Start of RECORDS TO USE

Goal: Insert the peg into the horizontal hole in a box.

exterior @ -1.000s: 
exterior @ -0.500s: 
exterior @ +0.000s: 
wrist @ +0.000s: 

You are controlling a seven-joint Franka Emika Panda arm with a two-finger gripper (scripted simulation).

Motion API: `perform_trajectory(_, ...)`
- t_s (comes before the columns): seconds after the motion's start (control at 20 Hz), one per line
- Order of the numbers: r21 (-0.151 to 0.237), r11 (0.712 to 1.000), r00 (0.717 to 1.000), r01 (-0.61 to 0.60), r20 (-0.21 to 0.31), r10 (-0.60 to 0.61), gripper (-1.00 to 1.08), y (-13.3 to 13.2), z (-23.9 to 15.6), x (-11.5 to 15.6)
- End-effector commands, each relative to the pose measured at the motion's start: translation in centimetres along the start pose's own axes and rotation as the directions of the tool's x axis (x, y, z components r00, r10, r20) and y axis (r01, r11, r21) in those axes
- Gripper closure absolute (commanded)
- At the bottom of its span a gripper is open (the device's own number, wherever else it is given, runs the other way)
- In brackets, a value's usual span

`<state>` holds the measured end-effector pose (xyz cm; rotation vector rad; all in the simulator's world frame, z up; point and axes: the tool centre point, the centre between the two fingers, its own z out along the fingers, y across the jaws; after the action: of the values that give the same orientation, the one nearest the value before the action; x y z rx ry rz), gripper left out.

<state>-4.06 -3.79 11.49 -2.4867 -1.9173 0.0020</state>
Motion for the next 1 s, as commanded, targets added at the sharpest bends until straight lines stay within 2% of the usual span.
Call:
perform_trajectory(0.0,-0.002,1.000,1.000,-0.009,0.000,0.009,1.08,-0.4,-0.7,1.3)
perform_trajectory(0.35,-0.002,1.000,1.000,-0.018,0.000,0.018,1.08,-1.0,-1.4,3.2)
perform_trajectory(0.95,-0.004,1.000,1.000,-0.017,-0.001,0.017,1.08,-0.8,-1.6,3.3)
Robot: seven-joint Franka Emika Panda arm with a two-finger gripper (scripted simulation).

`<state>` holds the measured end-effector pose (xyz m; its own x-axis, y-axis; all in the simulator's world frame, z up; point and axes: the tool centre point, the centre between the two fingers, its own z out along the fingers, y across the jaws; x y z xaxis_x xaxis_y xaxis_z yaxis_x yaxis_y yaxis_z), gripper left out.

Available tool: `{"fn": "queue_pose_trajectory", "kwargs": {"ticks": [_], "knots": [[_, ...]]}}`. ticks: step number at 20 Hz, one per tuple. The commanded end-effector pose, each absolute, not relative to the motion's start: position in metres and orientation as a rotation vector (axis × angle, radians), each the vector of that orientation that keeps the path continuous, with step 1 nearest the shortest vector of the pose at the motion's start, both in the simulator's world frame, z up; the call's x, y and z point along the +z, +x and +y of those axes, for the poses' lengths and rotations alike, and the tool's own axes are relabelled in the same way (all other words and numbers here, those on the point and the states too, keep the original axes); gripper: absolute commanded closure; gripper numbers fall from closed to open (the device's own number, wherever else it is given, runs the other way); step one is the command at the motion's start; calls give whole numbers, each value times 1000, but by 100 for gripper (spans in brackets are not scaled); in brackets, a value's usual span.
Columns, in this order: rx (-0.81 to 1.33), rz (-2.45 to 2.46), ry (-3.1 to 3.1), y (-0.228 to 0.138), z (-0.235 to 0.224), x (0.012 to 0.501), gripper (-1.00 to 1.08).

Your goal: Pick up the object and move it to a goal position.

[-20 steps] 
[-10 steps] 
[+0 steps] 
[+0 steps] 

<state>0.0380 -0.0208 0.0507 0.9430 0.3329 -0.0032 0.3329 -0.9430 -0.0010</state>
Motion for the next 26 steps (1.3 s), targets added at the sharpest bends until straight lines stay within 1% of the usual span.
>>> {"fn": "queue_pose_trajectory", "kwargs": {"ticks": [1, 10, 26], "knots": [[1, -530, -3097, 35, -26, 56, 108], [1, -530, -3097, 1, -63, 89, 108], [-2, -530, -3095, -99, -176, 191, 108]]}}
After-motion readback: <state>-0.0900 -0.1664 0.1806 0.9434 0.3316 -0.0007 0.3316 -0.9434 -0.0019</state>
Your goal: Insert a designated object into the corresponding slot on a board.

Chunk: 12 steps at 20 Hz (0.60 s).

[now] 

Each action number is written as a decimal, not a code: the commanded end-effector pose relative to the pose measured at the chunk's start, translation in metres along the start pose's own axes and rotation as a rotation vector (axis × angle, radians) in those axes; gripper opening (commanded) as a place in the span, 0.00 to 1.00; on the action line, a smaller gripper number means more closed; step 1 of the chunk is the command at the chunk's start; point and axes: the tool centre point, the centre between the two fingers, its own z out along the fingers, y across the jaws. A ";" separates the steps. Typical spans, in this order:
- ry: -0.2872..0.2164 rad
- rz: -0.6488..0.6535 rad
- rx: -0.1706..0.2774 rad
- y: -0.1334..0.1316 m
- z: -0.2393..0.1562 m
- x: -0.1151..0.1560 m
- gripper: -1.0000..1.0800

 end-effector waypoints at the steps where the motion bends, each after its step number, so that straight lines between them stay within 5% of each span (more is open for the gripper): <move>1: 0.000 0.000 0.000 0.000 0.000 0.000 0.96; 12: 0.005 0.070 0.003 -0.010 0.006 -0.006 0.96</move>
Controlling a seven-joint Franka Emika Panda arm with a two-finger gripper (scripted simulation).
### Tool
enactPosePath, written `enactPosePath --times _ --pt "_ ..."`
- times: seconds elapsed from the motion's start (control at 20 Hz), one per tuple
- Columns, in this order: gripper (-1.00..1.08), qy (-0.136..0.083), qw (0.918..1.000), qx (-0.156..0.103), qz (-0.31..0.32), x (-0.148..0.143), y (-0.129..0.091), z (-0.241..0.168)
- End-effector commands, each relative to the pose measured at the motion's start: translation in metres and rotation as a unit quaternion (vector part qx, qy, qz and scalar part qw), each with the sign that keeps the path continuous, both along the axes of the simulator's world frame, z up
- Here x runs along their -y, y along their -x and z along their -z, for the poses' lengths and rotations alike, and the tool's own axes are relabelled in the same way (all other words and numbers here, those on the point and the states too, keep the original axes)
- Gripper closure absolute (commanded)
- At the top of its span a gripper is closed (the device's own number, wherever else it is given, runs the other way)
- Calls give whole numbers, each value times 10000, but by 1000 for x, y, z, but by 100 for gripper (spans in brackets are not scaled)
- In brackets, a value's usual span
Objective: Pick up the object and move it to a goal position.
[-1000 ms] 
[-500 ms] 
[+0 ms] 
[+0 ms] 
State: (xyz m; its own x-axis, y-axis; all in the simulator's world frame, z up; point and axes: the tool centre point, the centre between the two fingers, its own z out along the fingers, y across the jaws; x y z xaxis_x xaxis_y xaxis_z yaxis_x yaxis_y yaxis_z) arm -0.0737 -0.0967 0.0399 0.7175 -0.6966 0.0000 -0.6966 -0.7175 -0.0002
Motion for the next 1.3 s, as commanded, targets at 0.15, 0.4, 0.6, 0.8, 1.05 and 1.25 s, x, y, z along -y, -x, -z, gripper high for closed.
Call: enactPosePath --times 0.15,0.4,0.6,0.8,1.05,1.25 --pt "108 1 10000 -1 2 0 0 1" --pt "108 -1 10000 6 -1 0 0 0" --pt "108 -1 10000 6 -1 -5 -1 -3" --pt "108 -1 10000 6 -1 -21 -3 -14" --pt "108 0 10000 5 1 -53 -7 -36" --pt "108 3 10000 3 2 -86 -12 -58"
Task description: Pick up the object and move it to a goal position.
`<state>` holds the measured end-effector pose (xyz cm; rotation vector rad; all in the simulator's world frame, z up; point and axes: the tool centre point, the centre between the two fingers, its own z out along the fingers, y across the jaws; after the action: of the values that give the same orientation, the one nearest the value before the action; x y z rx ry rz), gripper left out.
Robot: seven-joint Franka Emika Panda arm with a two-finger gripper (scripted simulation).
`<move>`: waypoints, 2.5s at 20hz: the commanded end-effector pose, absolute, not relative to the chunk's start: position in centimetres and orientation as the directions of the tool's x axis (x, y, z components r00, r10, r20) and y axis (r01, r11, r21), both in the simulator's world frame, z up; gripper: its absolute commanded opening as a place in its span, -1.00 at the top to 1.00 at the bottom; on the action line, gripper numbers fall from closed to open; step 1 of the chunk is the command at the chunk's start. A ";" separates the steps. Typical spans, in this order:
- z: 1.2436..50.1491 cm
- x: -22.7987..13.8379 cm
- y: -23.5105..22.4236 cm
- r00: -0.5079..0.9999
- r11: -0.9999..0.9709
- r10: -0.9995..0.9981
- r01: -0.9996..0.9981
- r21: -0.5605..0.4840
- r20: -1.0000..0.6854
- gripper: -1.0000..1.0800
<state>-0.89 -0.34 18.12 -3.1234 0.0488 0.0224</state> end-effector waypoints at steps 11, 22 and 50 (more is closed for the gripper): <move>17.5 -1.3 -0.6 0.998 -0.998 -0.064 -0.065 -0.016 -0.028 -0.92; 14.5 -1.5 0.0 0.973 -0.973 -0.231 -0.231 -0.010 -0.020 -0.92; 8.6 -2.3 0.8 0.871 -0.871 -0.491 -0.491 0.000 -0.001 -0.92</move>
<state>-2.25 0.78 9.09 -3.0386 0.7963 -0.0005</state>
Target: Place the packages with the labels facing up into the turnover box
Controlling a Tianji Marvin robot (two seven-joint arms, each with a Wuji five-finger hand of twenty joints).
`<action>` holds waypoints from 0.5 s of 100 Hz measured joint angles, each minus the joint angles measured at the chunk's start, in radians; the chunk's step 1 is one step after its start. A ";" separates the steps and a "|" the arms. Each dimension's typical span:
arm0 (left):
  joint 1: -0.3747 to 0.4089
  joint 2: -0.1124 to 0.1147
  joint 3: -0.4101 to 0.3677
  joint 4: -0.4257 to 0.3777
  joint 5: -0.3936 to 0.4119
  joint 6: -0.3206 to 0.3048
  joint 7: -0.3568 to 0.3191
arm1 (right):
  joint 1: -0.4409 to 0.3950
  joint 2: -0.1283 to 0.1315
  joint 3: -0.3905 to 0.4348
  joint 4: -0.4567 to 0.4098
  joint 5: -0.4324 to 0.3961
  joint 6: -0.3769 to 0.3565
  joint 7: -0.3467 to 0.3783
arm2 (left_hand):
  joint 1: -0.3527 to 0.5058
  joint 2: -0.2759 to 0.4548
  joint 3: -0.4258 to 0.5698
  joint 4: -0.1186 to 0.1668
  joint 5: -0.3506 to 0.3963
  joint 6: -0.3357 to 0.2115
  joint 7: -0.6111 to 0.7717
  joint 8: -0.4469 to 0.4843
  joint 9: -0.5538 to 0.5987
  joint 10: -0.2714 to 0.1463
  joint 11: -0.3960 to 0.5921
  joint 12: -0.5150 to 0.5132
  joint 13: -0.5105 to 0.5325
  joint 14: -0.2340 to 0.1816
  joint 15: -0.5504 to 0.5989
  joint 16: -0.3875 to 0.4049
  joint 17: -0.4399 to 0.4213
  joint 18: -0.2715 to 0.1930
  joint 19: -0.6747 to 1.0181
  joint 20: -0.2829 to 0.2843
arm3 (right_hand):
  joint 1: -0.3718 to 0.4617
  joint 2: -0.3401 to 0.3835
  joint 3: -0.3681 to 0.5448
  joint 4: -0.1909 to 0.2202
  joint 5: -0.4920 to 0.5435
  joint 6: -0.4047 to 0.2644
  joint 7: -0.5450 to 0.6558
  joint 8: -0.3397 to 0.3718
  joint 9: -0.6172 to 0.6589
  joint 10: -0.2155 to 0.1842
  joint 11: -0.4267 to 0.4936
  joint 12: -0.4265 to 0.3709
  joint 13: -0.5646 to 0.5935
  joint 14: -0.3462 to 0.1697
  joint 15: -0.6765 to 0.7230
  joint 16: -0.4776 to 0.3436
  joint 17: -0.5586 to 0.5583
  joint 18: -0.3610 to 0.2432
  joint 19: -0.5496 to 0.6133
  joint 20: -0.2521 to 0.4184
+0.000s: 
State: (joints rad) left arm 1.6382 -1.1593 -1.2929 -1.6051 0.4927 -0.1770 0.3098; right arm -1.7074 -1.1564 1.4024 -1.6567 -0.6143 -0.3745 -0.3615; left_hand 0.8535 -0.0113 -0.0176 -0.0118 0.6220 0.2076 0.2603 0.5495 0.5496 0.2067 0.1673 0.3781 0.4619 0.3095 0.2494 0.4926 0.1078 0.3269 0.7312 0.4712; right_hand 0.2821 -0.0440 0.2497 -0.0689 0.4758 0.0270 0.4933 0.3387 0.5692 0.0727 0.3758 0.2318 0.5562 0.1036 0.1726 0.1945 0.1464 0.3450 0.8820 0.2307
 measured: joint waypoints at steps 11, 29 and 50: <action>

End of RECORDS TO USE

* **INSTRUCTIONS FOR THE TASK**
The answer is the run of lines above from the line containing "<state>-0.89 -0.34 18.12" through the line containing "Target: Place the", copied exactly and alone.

* **RESPONSE AREA**
<state>-0.89 -0.34 18.12 -3.1234 0.0488 0.0224</state> end-effector waypoints at steps 11, 22 and 50 (more is closed for the gripper): <move>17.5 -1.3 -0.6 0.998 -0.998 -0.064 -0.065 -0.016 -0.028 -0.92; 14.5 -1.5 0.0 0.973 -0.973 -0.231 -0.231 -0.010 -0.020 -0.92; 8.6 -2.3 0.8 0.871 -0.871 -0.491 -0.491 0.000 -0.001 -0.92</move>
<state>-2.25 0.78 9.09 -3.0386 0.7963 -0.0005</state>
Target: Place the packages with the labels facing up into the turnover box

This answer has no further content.